Directions:
Each line from the beginning of the data below through the line containing "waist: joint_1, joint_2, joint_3" should be repeated exactly, please.

Records shown:
┏━━
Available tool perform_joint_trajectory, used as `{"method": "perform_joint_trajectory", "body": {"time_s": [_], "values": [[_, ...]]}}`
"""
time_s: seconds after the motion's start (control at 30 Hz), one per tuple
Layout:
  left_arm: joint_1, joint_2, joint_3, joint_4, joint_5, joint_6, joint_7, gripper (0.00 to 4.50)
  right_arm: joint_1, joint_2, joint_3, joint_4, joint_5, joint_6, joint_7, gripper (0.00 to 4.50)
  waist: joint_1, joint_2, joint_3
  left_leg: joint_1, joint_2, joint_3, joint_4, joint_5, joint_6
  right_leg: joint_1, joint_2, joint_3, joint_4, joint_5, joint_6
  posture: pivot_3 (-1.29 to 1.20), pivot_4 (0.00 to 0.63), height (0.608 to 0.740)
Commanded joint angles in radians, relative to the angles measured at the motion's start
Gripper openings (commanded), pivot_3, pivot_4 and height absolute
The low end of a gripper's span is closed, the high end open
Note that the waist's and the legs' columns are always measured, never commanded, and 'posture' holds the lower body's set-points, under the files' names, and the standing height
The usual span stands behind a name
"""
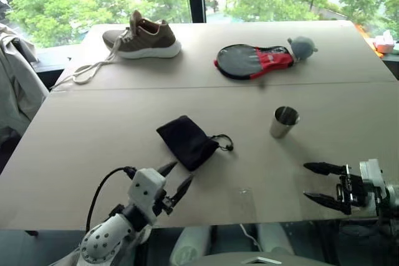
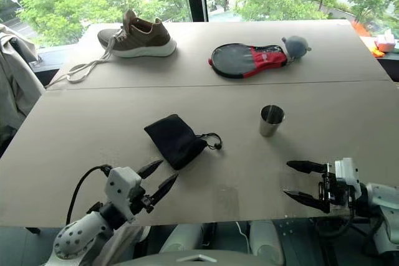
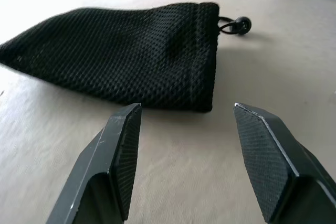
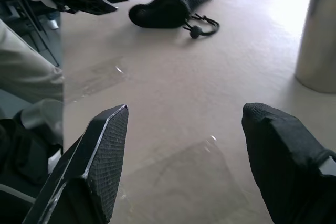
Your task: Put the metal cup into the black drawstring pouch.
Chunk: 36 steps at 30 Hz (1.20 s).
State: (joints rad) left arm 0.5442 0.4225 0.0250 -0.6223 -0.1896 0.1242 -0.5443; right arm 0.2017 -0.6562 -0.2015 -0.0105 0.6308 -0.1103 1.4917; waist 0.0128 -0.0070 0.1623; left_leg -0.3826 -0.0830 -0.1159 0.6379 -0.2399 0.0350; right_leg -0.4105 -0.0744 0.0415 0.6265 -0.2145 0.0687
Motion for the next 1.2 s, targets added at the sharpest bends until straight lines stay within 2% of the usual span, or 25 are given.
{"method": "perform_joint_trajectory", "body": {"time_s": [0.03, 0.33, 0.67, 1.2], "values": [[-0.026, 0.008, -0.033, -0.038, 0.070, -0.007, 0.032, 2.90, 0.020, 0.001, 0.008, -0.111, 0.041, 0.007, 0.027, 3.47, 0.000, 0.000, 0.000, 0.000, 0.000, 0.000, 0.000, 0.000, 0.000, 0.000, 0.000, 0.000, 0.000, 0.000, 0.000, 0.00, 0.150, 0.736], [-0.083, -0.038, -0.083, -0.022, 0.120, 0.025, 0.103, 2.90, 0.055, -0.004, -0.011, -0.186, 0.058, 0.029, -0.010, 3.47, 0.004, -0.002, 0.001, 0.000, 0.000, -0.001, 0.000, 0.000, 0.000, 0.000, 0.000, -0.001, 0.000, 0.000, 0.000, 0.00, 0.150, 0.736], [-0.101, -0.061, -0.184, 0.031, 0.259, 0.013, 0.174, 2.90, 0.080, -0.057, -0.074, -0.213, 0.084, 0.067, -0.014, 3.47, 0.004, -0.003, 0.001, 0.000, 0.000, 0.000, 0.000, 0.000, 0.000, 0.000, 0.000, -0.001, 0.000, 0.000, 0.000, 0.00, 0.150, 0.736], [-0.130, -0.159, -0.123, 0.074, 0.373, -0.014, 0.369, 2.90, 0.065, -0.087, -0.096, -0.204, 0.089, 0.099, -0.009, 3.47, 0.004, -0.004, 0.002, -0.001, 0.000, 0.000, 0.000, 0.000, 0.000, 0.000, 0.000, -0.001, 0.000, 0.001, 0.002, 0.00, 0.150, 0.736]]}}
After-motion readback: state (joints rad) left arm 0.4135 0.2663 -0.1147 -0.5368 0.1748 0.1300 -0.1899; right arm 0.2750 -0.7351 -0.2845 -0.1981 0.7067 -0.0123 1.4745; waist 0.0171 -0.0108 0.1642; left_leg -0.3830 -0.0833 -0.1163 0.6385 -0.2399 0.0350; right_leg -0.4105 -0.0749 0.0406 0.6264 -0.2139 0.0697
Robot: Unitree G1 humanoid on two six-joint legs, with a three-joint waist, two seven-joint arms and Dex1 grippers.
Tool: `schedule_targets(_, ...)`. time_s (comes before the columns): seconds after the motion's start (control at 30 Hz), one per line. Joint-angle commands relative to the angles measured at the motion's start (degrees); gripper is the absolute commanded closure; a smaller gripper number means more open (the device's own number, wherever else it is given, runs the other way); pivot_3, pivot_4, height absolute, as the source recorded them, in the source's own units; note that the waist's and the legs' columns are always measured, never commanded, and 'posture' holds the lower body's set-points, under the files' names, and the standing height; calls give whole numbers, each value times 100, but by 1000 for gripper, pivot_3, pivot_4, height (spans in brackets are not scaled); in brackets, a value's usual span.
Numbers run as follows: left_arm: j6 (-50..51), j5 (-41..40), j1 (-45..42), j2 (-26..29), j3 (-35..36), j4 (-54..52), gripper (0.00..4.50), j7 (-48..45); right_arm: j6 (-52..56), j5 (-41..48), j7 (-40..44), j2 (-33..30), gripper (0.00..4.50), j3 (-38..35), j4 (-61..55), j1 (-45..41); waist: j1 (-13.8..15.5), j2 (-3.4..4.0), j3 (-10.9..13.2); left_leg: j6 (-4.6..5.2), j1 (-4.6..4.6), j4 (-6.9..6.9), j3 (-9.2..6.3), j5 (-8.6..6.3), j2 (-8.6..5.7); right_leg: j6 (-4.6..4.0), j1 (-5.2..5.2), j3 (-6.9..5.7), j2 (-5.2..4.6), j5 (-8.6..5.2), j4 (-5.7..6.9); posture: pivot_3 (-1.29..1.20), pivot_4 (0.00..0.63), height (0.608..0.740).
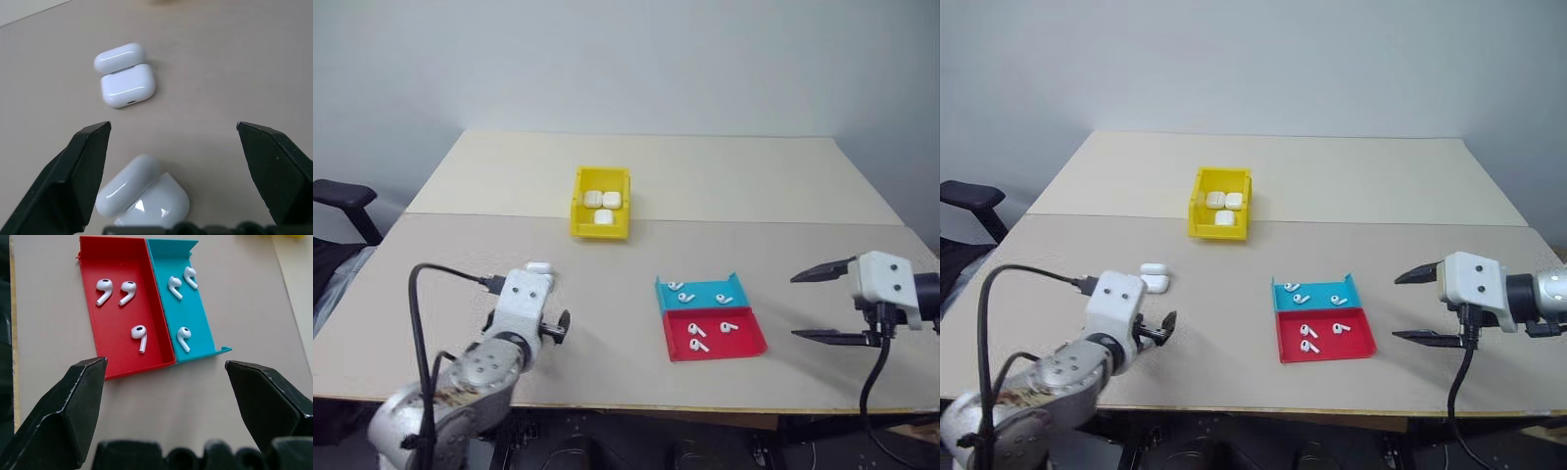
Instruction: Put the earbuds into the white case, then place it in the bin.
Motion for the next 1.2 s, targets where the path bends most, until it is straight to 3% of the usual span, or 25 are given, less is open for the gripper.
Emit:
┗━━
Output for this exercise:
Available tool perform_joint_trajectory, used as `{"method": "perform_joint_trajectory", "body": {"time_s": [_], "values": [[_, ...]]}}`
"""
time_s: seconds after the motion's start (control at 30 Hz), one per tuple
Layout:
  left_arm: joint_1, joint_2, joint_3, joint_4, joint_5, joint_6, joint_7, gripper (0.00 to 4.50)
  right_arm: joint_1, joint_2, joint_3, joint_4, joint_5, joint_6, joint_7, gripper (0.00 to 4.50)
  waist: joint_1, joint_2, joint_3

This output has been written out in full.